A systematic approach for evaluation of gas-phase filter model

Abstract

This article reports the development of a systematic methodology for the evaluation of gas-phase filtration models. In this approach, two sets of experiments are performed. For the first, all of the required model input parameters are quantified either experimentally or empirically. The second set of experiments is needed for the overall model validation process. The proposed methodology was applied to an existing gas-phase filter model that was developed for application to a single or a mixture of contaminants. The model was evaluated for two gases, namely n-hexane and methyl ethyl ketone, and four scenarios: (1) single methyl ethyl ketone at a dry air condition, (2) single n-hexane at a dry air condition, (3) a mixture of methyl ethyl ketone and n-hexane at a dry air condition, and (4) a mixture of methyl ethyl ketone and n-hexane at a humid air condition.
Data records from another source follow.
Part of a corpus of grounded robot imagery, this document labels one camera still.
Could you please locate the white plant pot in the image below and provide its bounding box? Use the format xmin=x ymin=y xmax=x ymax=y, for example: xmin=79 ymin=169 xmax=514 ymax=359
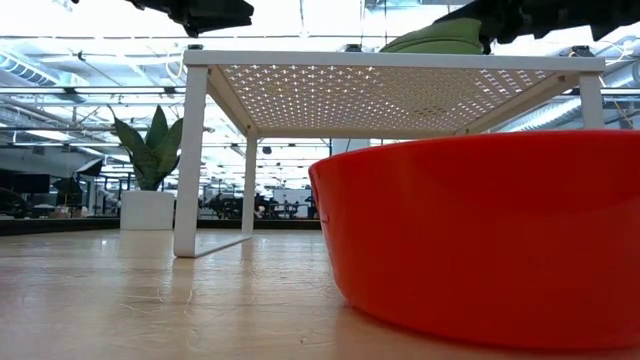
xmin=119 ymin=189 xmax=176 ymax=231

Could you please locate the black aluminium table frame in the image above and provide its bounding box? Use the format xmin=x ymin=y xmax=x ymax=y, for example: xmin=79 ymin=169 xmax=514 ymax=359
xmin=0 ymin=217 xmax=322 ymax=237

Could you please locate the green snake plant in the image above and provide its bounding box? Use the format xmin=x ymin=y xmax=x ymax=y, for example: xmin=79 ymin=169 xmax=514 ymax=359
xmin=107 ymin=103 xmax=184 ymax=192

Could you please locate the white perforated metal shelf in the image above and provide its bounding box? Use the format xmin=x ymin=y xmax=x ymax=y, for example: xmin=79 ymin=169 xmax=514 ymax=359
xmin=173 ymin=48 xmax=607 ymax=259

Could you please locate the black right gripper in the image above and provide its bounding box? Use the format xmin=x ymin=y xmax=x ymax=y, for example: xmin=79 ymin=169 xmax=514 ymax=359
xmin=434 ymin=0 xmax=640 ymax=55

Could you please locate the green bowl with fruit pattern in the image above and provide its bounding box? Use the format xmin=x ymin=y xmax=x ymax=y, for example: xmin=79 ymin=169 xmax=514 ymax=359
xmin=378 ymin=38 xmax=484 ymax=55
xmin=394 ymin=18 xmax=484 ymax=49

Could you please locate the black monitor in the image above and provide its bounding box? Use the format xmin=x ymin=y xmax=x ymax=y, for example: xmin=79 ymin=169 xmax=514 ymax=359
xmin=12 ymin=173 xmax=51 ymax=195

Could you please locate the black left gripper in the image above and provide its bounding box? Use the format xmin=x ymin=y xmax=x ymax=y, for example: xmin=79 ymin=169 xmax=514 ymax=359
xmin=124 ymin=0 xmax=255 ymax=39

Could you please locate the red plastic bowl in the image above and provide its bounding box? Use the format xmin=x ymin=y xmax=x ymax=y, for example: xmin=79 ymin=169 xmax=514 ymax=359
xmin=308 ymin=129 xmax=640 ymax=351

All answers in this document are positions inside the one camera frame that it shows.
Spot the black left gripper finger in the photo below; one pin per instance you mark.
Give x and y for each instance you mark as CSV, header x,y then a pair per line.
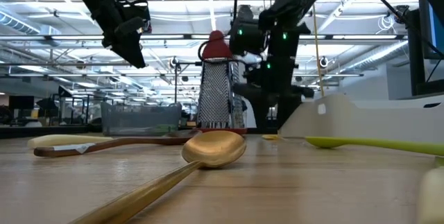
x,y
137,50
123,49

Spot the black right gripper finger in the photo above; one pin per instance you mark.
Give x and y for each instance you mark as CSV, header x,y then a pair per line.
x,y
288,106
263,106

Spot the gold metal spoon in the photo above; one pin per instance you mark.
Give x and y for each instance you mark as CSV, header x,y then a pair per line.
x,y
215,147

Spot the white plastic bin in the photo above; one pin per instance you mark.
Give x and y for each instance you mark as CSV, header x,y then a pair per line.
x,y
364,120

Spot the brown wooden spoon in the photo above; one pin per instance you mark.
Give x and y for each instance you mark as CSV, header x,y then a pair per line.
x,y
138,142

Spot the lime green silicone spoon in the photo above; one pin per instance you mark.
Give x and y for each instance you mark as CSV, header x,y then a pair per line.
x,y
381,144

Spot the grey translucent plastic bin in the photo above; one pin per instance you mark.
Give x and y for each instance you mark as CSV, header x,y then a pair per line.
x,y
138,118

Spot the black computer monitor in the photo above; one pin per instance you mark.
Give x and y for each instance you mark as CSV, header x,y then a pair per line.
x,y
433,26

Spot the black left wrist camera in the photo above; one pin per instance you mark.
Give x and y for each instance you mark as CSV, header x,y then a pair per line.
x,y
133,24

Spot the black ceiling camera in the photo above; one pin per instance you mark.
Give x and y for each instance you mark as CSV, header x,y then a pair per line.
x,y
323,61

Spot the black aluminium table frame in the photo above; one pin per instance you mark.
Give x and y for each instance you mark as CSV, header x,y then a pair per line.
x,y
52,131

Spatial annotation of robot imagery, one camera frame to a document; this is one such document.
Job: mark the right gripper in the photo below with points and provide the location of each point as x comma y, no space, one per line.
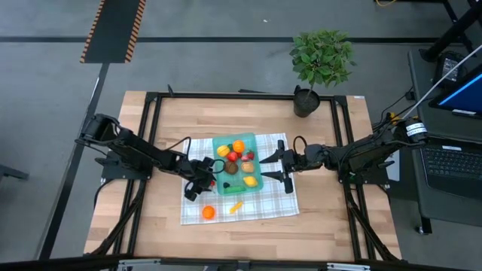
297,160

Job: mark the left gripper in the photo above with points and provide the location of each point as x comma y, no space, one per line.
196,171

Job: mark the red toy cherry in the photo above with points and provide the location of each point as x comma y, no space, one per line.
213,183

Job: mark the brown toy kiwi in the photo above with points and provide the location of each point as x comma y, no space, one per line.
231,168

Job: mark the red toy strawberry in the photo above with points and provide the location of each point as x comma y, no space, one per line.
251,154

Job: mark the yellow toy lemon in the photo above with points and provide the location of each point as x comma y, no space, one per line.
251,181

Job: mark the yellow toy bell pepper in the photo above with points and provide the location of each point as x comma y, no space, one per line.
223,150

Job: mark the red toy apple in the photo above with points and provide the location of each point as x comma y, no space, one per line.
232,156

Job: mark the orange toy with green leaf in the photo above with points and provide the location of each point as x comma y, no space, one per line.
238,146

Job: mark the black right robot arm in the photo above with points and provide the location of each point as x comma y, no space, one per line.
361,150

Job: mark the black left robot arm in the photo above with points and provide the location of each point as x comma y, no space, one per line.
143,150

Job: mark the teal translucent plastic container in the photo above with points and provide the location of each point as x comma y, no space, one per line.
260,177

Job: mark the round orange toy fruit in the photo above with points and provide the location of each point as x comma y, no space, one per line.
208,212

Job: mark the white checked cloth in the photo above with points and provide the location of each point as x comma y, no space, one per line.
278,203

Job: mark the yellow toy banana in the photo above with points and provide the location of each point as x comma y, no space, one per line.
236,207

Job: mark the potted green plant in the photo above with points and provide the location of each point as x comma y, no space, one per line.
320,56

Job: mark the yellow plug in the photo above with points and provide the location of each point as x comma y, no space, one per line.
393,119

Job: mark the black bar with silver brackets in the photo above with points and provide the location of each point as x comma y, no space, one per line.
56,263

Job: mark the black laptop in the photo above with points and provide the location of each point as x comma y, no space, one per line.
452,165

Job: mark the black mat with orange stripes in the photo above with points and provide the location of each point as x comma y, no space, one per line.
113,30

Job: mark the white rod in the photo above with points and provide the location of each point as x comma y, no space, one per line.
442,82

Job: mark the grey furniture leg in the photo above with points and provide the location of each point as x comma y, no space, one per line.
11,172

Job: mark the black power adapter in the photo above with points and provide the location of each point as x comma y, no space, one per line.
448,67

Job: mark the monitor with blue screen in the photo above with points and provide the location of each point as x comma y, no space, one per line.
467,94

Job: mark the black stand legs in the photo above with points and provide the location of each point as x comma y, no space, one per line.
452,32

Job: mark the black metal table frame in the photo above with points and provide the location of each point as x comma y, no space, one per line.
244,96
The model was able to predict the lifetime of the filter for a single contaminant with less than 10% relative error. For the binary mixture, the model could not predict the lifetime of the heavier compound; however, it was able to predict the lifetime of the filter for the lighter compound with about 25% relative error. For the case of a mixture, the model underestimates the displacement phenomenon of a lighter compound. It was also noted that in the case of a heavier compound, there is good agreement between the model's prediction, when it was applied to a single gas, and the experimental data for the single and mixture gas. It was also concluded that humidity has little effect on the breakthrough profile.